Hank seemed to like Ryder, once he’d decided that he wasn’t
a threat to us. He loped along beside me, seeming happy for the addition to our
little team.

“Yeah. I’ll explain it all to you. But the short version is,
some doomsday preppers built the compound and stocked it with supplies, in
preparation for some kind of apocalypse happening.”

“You’re kidding. I’ve seen doomsday preppers on TV. I
thought it was all a little paranoid. But judging by what’s happened, I guess
not.”

“I thought so, too. But I guess they weren’t far off.”

“I guess not. And if they are, thank God for the crazies.” I
gazed at the tree line set back from the fields, and again was struck by how
gorgeous it looked.

The sun, now high in a clear, blue sky, reflected off the
glittering snow and warmed us a little. It wasn’t as cold today as it had been.
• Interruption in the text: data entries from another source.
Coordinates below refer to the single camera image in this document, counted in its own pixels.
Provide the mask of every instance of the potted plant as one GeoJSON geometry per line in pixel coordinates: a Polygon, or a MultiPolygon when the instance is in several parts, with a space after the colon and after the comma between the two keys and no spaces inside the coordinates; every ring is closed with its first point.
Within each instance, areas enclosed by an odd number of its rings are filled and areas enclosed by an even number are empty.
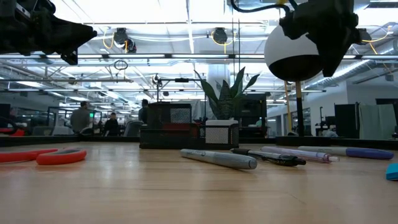
{"type": "Polygon", "coordinates": [[[260,74],[253,76],[249,80],[248,85],[243,88],[244,69],[245,67],[238,72],[235,83],[232,87],[229,87],[228,83],[223,80],[223,85],[221,86],[220,90],[220,97],[218,98],[213,87],[211,87],[208,82],[204,81],[199,73],[195,71],[196,75],[198,75],[200,79],[203,91],[208,97],[210,108],[218,120],[229,120],[232,118],[235,105],[242,98],[244,91],[250,86],[253,86],[253,84],[255,84],[257,81],[258,76],[260,76],[260,74]]]}
{"type": "Polygon", "coordinates": [[[213,87],[208,82],[204,81],[199,73],[195,71],[200,79],[203,91],[208,97],[210,108],[217,118],[215,121],[209,120],[206,122],[206,143],[232,144],[233,146],[239,144],[239,128],[236,127],[231,132],[229,131],[229,127],[232,124],[238,123],[237,121],[231,121],[231,118],[233,117],[235,106],[239,103],[244,91],[252,86],[260,75],[253,76],[246,87],[243,88],[244,69],[245,68],[242,68],[242,70],[238,72],[232,87],[229,87],[228,83],[223,80],[220,96],[218,98],[213,87]]]}

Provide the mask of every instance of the black pen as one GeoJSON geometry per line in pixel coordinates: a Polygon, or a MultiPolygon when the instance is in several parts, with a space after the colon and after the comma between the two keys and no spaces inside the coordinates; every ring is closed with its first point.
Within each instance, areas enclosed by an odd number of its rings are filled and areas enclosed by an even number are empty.
{"type": "Polygon", "coordinates": [[[269,161],[273,164],[280,166],[297,166],[305,165],[307,162],[305,160],[298,158],[297,156],[283,155],[278,153],[270,152],[259,152],[252,151],[250,149],[231,149],[232,153],[251,156],[257,159],[262,159],[263,161],[269,161]]]}

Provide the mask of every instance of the gray marker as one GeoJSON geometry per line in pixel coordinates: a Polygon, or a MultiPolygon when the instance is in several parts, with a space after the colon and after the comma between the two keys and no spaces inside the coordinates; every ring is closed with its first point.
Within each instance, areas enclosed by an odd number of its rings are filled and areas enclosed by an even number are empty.
{"type": "Polygon", "coordinates": [[[181,149],[180,153],[184,158],[208,162],[234,169],[255,169],[257,167],[257,160],[250,156],[192,149],[181,149]]]}

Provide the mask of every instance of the mesh desk organizer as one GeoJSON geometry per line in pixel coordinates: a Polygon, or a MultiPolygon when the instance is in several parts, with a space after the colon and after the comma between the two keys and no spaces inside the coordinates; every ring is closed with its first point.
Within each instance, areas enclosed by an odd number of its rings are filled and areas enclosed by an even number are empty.
{"type": "Polygon", "coordinates": [[[238,124],[203,126],[192,123],[190,104],[154,103],[148,106],[147,112],[147,126],[141,128],[141,149],[228,150],[239,147],[238,124]],[[209,136],[206,140],[206,133],[223,136],[209,136]]]}

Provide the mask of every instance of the blue object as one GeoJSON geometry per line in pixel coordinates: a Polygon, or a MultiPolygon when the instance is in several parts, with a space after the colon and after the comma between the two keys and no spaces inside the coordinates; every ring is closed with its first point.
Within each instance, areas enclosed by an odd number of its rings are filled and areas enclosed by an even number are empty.
{"type": "Polygon", "coordinates": [[[398,164],[390,164],[386,170],[387,180],[398,180],[398,164]]]}
{"type": "Polygon", "coordinates": [[[368,159],[392,159],[394,153],[378,149],[347,148],[346,155],[350,157],[360,157],[368,159]]]}
The wind shifted a little and I caught the scent of soap and
shampoo off Ryder as he walked beside me. He wore a black winter hat over his
hair, which pushed the hair on his forehead over his eyes. He used his glove to
push them absently aside.

“Ryder, tell me what you know about those reptilian things.
I call them lizards.”

“We call them snakes, even though they have arms and legs.
They are like lizards, you’re right. But for some reason someone in the crew
called them snakes and it stuck.”

He glanced at me and I nodded.

“They live underground. You probably know that. You’ve
likely seen them pulling women into the holes.” He looked straight ahead and
his face grew hard.

“I have. It’s horrible.”

“It’s from a nightmare.” He stopped and looked me in the
face. “They took my sister. She’s only fourteen years old. And I need to get
her back.”

“You saw them take her?”

“I had her by the hand as they dragged her in. But they
didn’t want me, so they did this to me.” He held up his arm and shoved his
jacket sleeve up, showing me several scabbed over gashes on his arm. “It was
reflex. The pain made me let go. And then she was gone.”

“They didn’t try to eat you?” I thought of Jessica after
she’d transformed. “One of them tried to eat me. She said she could smell my
blood.”

“She?”

“It was my two year old niece. Actually, she was close to
three.”

He dropped his eyes to the ground, his face sympathetic.
“I’m sorry. It happened to my little brother, too. He was only ten.”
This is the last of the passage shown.